Variance Reduction in Ratio Metrics for Efficient Online Experiments
This work addresses inefficiency in online experiments for tech companies, offering a practical solution to reduce costs and improve decision-making, though it is incremental as it builds on existing variance reduction methods.
The paper tackled the problem of high variance in ratio metrics for online A/B-tests, which leads to inefficiency and inconclusive results, by applying variance reduction techniques on a large-scale short-video platform, resulting in improved confidence in 77% of cases or 30% fewer data points needed for the same confidence.

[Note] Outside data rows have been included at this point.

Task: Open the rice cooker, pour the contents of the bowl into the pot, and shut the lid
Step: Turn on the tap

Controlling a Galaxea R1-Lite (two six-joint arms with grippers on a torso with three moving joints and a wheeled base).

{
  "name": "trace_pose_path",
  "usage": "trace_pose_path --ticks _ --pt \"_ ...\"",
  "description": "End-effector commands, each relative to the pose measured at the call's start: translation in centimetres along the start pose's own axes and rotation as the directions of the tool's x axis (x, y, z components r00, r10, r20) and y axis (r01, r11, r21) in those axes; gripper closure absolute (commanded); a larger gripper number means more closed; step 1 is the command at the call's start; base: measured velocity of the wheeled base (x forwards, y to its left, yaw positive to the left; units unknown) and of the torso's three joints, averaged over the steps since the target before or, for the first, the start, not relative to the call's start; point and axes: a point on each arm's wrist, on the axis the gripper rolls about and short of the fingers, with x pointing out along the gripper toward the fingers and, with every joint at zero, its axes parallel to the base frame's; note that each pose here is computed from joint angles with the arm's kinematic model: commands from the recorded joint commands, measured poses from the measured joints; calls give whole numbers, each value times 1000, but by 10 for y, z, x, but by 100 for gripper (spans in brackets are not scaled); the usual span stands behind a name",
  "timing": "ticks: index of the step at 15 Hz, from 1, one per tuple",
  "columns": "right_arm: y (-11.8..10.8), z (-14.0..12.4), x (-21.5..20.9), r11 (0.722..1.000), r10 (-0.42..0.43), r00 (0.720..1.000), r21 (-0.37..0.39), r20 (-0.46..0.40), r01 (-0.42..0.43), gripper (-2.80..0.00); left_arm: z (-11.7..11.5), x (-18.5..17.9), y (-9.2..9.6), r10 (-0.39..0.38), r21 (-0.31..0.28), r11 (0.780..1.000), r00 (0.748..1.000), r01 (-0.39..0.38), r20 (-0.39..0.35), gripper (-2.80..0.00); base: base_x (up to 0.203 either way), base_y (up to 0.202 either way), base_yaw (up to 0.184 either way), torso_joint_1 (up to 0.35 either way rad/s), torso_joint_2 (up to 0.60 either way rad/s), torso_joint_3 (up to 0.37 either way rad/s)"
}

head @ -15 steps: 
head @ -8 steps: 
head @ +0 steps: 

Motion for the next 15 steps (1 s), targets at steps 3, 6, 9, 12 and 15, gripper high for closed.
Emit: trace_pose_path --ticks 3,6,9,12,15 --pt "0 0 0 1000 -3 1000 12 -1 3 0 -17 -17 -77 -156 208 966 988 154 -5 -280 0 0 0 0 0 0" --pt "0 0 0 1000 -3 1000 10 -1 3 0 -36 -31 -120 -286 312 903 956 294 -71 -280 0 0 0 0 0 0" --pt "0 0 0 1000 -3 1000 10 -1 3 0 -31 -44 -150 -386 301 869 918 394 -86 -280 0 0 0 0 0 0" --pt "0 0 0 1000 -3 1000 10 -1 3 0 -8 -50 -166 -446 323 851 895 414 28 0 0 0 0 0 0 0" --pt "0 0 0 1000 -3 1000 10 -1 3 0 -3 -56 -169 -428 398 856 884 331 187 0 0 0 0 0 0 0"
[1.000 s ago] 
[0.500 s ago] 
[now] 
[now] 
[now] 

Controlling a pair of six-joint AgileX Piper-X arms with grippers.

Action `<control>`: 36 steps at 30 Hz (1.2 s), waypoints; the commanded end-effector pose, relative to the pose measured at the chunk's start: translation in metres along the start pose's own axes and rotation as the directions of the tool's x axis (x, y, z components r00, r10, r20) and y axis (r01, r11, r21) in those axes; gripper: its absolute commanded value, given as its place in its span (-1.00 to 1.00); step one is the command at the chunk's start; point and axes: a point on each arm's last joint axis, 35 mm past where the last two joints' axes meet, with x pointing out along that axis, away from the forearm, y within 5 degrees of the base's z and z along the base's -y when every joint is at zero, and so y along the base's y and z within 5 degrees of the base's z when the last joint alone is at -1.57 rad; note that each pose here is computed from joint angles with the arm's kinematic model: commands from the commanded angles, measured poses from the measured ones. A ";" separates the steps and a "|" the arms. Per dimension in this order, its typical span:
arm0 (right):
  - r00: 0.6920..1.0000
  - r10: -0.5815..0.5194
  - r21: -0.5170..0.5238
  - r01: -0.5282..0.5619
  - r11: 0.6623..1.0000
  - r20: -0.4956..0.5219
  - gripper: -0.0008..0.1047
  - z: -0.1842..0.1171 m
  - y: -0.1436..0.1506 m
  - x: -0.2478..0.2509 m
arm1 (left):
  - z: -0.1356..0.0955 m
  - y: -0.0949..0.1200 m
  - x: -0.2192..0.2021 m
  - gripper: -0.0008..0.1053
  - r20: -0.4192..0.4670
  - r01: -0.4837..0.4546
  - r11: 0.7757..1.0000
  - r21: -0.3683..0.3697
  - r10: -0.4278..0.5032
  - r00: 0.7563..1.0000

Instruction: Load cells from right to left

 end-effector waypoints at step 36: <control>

Online controlled experiments, such as A/B-tests, are commonly used by modern tech companies to enable continuous system improvements. Despite their paramount importance, A/B-tests are expensive: by their very definition, a percentage of traffic is assigned an inferior system variant. To ensure statistical significance on top-level metrics, online experiments typically run for several weeks. Even then, a considerable amount of experiments will lead to inconclusive results (i.e. false negatives, or type-II error). The main culprit for this inefficiency is the variance of the online metrics. Variance reduction techniques have been proposed in the literature, but their direct applicability to commonly used ratio metrics (e.g. click-through rate or user retention) is limited. In this work, we successfully apply variance reduction techniques to ratio metrics on a large-scale short-video platform: ShareChat. Our empirical results show that we can either improve A/B-test confidence in 77% of cases, or can retain the same level of confidence with 30% fewer data points. Importantly, we show that the common approach of including as many covariates as possible in regression is counter-productive, highlighting that control variates based on Gradient-Boosted Decision Tree predictors are most effective. We discuss the practicalities of implementing these methods at scale and showcase the cost reduction they beget.